What they’ve done here is very impressive, and worth the re-up for the fans of the series. We have the entire filmography here, even the controversial Rob Zombie remakes, as well as the Producers Cut of Halloween 6. I’m starting my review of all the films in the box set starting with the second, because I already did a review of the first one last fall.
I briefly touched on my thoughts of Halloween 2 last Fall. I was trying to do with a horror movie a day challenge for the month of October when the computer crashed mid-way through the month. However, I kept watching movies, and just wrote a brief blurb for each. You can read the blurb for this on here.

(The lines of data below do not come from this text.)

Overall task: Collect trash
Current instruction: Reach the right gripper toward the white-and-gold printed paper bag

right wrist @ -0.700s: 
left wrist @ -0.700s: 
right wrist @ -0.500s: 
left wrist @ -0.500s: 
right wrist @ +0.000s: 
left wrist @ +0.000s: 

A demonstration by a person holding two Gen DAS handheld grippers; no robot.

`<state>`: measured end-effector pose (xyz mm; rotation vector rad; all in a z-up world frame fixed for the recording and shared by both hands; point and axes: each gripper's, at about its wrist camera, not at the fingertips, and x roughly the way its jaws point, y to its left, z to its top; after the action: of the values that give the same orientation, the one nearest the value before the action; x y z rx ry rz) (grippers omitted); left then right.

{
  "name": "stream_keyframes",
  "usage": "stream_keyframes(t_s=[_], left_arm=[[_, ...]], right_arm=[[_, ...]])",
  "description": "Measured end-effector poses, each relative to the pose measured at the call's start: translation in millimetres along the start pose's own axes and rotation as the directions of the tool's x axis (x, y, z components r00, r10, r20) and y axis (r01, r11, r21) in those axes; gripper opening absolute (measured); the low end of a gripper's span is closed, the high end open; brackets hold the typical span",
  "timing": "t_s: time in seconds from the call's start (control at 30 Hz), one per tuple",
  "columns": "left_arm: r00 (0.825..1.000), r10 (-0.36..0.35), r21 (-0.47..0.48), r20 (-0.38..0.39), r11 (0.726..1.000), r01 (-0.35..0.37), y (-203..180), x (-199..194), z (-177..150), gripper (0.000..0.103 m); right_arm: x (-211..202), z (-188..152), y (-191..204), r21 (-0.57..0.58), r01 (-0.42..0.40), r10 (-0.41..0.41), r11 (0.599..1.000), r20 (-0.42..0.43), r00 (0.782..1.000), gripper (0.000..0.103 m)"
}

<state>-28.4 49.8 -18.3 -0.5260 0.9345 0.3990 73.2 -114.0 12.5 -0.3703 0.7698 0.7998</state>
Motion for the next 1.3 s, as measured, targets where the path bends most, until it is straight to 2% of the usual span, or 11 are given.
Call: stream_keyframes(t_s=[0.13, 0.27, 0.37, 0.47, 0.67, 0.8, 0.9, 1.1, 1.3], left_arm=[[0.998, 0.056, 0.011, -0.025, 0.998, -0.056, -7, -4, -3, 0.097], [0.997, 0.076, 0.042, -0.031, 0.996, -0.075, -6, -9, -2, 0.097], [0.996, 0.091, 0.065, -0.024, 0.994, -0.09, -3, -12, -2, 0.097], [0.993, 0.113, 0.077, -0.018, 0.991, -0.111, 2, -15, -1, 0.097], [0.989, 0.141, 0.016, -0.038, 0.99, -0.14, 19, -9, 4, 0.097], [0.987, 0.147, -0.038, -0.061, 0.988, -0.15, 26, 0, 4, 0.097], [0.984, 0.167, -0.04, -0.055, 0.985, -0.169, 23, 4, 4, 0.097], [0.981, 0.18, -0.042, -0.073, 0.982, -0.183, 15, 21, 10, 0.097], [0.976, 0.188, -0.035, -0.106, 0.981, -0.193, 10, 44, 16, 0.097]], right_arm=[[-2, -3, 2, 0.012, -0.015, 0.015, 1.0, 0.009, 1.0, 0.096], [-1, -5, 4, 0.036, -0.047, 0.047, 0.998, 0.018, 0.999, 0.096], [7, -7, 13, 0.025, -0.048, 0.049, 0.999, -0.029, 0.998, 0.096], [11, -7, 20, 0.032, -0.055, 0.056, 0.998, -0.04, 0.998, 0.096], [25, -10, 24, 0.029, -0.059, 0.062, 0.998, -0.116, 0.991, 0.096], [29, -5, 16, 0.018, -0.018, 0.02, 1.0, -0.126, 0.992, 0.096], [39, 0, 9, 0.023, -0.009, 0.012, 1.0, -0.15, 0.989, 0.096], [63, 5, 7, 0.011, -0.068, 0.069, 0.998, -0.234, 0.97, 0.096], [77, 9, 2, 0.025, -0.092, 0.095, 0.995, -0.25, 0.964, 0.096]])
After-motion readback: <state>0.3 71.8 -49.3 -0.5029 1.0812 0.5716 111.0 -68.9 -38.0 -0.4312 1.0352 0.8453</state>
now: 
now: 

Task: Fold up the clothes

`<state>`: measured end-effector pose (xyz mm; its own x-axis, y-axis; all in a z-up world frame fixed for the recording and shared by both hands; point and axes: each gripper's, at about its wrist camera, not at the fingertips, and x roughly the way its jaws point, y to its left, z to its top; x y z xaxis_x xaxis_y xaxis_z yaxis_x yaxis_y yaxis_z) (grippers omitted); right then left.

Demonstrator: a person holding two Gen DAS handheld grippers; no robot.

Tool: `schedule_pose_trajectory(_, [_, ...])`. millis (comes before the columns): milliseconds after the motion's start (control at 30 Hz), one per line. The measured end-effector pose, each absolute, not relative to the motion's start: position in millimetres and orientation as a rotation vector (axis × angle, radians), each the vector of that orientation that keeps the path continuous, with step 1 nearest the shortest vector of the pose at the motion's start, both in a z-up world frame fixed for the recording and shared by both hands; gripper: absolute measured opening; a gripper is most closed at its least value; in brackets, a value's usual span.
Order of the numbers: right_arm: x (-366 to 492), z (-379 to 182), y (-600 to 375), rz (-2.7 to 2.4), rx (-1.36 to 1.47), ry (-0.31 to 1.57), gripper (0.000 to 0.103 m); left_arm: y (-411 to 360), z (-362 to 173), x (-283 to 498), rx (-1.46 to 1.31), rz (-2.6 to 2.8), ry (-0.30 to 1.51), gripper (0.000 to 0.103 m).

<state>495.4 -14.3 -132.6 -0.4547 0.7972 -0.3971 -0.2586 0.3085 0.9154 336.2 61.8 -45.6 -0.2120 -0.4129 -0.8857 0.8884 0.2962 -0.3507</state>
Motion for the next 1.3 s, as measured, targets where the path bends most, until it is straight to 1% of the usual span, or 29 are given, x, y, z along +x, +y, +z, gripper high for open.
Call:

Pretty much all my feelings on Halloween 2 still stand, but I do like this film a lot. My first real experience with it was on a Saturday afternoon in 7th grade when USA aired it as part of their weekend block of horror films (this was back before Law and Order: SVU hit the air). One of the best things to me about the film is the updated synth score by Alan Howarth. It’s probably my favorite version of the theme in the entire series.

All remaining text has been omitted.